• _Goal of the exercise_: I need the lines below from the one with "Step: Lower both" down to the one with "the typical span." reproduced exactly, both ends included, and nothing else.

• _Materials provided_:
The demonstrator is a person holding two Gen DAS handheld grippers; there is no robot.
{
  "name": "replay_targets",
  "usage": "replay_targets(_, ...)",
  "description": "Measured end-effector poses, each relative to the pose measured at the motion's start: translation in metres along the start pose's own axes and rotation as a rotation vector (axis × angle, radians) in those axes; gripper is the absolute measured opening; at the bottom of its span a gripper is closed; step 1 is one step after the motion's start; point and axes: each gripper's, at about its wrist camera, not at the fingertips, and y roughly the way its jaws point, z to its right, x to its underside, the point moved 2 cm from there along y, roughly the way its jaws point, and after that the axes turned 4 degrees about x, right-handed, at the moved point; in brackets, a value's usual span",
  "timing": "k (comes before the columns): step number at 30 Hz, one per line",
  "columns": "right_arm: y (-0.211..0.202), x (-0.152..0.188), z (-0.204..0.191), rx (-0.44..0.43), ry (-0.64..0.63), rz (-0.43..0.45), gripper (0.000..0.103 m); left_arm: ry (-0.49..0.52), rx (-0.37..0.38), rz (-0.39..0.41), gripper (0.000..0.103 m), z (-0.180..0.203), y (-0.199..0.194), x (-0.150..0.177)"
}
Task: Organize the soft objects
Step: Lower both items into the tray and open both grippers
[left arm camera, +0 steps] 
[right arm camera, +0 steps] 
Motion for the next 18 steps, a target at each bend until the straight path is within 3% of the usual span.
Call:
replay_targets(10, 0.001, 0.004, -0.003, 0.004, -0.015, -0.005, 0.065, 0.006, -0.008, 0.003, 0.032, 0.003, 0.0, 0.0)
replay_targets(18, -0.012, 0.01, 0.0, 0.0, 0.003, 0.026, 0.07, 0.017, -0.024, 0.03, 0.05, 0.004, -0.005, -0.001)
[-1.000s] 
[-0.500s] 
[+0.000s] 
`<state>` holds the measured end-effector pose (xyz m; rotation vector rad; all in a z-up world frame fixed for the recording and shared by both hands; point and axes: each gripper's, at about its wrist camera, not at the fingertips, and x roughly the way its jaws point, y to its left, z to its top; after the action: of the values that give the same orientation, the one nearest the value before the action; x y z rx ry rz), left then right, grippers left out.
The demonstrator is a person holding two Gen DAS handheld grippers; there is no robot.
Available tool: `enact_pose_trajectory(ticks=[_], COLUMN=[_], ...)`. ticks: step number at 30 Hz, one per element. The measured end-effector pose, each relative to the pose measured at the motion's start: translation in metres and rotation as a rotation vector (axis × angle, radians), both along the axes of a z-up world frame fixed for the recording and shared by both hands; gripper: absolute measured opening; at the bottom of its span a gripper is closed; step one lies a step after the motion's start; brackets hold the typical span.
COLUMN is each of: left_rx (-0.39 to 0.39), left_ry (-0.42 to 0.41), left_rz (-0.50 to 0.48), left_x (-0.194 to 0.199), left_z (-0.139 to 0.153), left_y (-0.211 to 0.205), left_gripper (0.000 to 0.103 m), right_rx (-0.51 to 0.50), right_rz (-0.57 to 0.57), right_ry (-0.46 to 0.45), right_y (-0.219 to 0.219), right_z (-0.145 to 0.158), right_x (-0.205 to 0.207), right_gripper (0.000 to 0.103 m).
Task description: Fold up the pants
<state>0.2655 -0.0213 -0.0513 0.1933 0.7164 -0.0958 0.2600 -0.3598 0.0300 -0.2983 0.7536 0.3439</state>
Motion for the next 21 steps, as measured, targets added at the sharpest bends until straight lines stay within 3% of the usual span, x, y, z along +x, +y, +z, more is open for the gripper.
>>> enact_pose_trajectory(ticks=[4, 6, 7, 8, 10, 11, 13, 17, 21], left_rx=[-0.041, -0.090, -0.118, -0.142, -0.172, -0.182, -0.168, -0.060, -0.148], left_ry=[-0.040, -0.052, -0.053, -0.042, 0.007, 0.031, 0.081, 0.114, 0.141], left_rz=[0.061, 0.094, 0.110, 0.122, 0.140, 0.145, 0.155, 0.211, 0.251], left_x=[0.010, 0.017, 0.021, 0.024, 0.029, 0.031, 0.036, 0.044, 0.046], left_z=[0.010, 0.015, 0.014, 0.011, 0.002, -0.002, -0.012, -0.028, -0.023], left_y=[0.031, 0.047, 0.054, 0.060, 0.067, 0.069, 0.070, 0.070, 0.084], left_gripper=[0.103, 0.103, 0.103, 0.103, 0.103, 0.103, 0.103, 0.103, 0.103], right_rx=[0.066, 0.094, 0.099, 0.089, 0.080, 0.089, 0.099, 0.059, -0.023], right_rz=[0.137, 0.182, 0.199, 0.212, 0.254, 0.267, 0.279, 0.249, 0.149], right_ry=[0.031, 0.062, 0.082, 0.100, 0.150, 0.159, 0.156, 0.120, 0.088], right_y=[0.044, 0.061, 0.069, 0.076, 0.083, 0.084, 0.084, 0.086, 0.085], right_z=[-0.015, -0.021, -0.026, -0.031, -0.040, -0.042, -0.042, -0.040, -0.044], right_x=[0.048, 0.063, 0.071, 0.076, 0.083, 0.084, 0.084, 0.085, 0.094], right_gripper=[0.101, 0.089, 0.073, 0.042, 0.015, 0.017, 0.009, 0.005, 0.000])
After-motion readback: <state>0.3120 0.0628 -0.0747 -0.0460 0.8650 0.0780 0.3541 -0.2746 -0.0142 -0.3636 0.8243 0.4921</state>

• _Result_:
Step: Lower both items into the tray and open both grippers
[left arm camera, +0 steps] 
[right arm camera, +0 steps] 
Motion for the next 18 steps, a target at each bend until the straight path is within 3% of the usual span.
Call:
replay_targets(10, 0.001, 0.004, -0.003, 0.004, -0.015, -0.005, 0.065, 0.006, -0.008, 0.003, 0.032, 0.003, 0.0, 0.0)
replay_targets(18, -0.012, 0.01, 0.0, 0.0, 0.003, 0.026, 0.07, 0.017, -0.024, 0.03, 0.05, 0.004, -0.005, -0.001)
[-1.000s] 
[-0.500s] 
[+0.000s] 
`<state>` holds the measured end-effector pose (xyz m; rotation vector rad; all in a z-up world frame fixed for the recording and shared by both hands; point and axes: each gripper's, at about its wrist camera, not at the fingertips, and x roughly the way its jaws point, y to its left, z to its top; after the action: of the values that give the same orientation, the one nearest the value before the action; x y z rx ry rz), left then right, grippers left out.
The demonstrator is a person holding two Gen DAS handheld grippers; there is no robot.
Available tool: `enact_pose_trajectory(ticks=[_], COLUMN=[_], ...)`. ticks: step number at 30 Hz, one per element. The measured end-effector pose, each relative to the pose measured at the motion's start: translation in metres and rotation as a rotation vector (axis × angle, radians), both along the axes of a z-up world frame fixed for the recording and shared by both hands; gripper: absolute measured opening; at the bottom of its span a gripper is closed; step one lies a step after the motion's start; brackets hold the typical span.

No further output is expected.